When it comes to your colon health, age plays an important factor. According to the National Cancer Institute, more than 90% of people with colon cancer are diagnosed after age 50, and the average age at diagnosis is 72. However, there is a rising incidence of colon cancer in younger people. Detecting colorectal cancer early is very important. When colorectal cancer is found at Stage 1, before it has spread, the five-year relative survival rate is about 90% according to the American Cancer Society. However, when the cancer progresses and spreads outside the colon or rectum, survival rates are lower.
This year, awareness of the importance of colorectal cancer screening is more important than ever. That’s because at the start of the Covid-19 pandemic, many cancer screenings were cancelled or delayed. If you did not have your colon cancer screening, it’s important to get back on track and have this essential preventive health measure. Healthcare organizations like Reliant Medical Group have taken important steps to keep our offices safe and make sure that your screening procedure is done as safely as possible. There is no reason to put off your colorectal cancer screening because of Covid-19.

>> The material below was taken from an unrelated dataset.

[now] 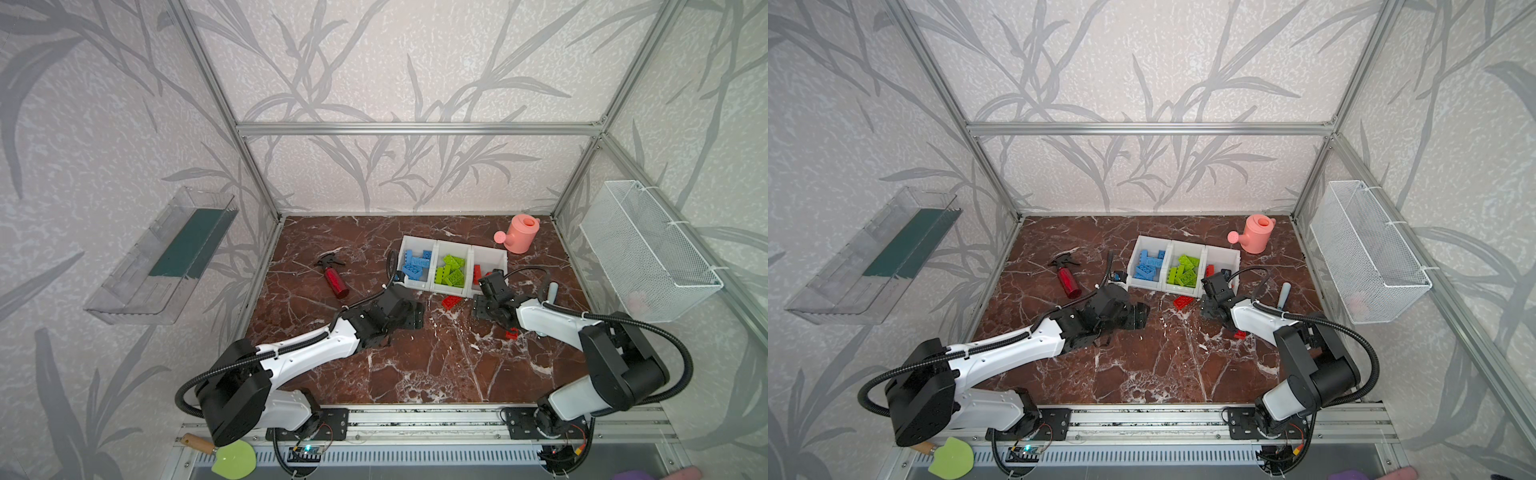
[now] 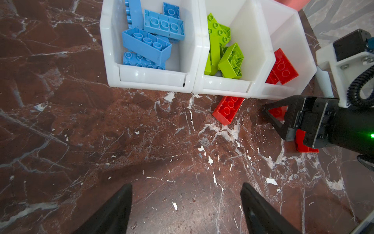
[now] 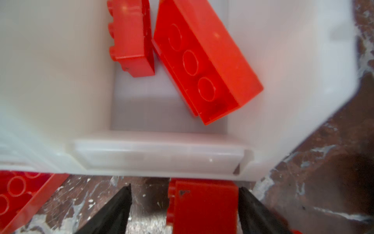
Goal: Sort the legos into containers by color
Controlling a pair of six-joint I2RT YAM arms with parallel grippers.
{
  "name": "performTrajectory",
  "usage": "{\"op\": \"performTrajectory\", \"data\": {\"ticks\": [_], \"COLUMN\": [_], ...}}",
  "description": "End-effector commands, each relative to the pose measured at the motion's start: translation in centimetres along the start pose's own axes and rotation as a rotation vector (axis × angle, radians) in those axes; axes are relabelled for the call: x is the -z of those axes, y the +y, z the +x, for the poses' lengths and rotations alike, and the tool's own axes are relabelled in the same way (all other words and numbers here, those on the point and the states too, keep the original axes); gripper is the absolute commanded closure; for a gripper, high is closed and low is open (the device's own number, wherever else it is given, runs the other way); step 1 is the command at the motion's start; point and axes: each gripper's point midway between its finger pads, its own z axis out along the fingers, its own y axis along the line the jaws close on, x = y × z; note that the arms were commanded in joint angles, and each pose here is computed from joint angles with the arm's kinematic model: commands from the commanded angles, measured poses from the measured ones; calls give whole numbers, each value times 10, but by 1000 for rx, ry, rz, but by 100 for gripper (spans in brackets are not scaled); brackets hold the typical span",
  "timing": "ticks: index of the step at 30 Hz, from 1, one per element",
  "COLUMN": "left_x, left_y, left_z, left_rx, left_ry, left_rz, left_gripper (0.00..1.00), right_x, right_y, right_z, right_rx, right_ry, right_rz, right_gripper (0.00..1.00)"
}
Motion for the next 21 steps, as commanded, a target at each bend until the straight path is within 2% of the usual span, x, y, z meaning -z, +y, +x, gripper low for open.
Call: {"op": "performTrajectory", "data": {"ticks": [1,8,14,21], "left_x": [5,5,3,-2], "left_y": [4,9,10,9], "left_z": [-3,1,3,5], "left_rx": [22,17,16,20], "left_ry": [-27,-25,-20,-10], "left_rz": [-13,-27,-34,-30], "left_gripper": [16,16,16,16], "right_x": [-2,-6,-3,19], "right_y": [0,2,3,3], "right_z": [-11,-13,-12,-14], "right_rx": [-20,-18,-5,-1], "right_ry": [-25,-35,-6,-35], "right_rz": [15,14,16,-20], "right_gripper": [25,38,58,61]}}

Everyone should be aware of the warning signs of colorectal cancer including:
- Bleeding from the rectum
- Blood in the stool or in the toilet after having a bowel movement
- Dark or black stools
- A change in bowel habits or the shape of the stool (i.e., more narrow than usual)
- Cramping or discomfort in the lower abdomen
- An urge to have a bowel movement when the bowel is empty
- Constipation or diarrhea that lasts for more than a few days
- Decreased appetite
- Unintentional weight loss
One of the reasons why colorectal cancer screening is so important is that early colorectal cancer is often associated with no symptoms. As a colon cancer tumor grows, it may bleed and/or obstruct the intestine causing a variety of symptoms. In some cases, blood loss from the cancer leads to anemia (a low number of red blood cells) causing symptoms such as weakness, excessive fatigue, and shortness of breath.
A colonoscopy is considered the “gold standard” for detecting colon cancer. During a colonoscopy exam, a tiny camera on a flexible tube transmits images inside of the colon to discover any growths or abnormalities such as polyps and cancers. At Reliant, our patients have their colonoscopies at our state of the art Endoscopy Center.
It’s important to follow your health care provider’s recommendations carefully on colon cancer screening. Everything from your age to your family history and prior health issues play a role in how often you need to be screened. The important thing is to make sure you have a proper colorectal cancer screening – it could save your life!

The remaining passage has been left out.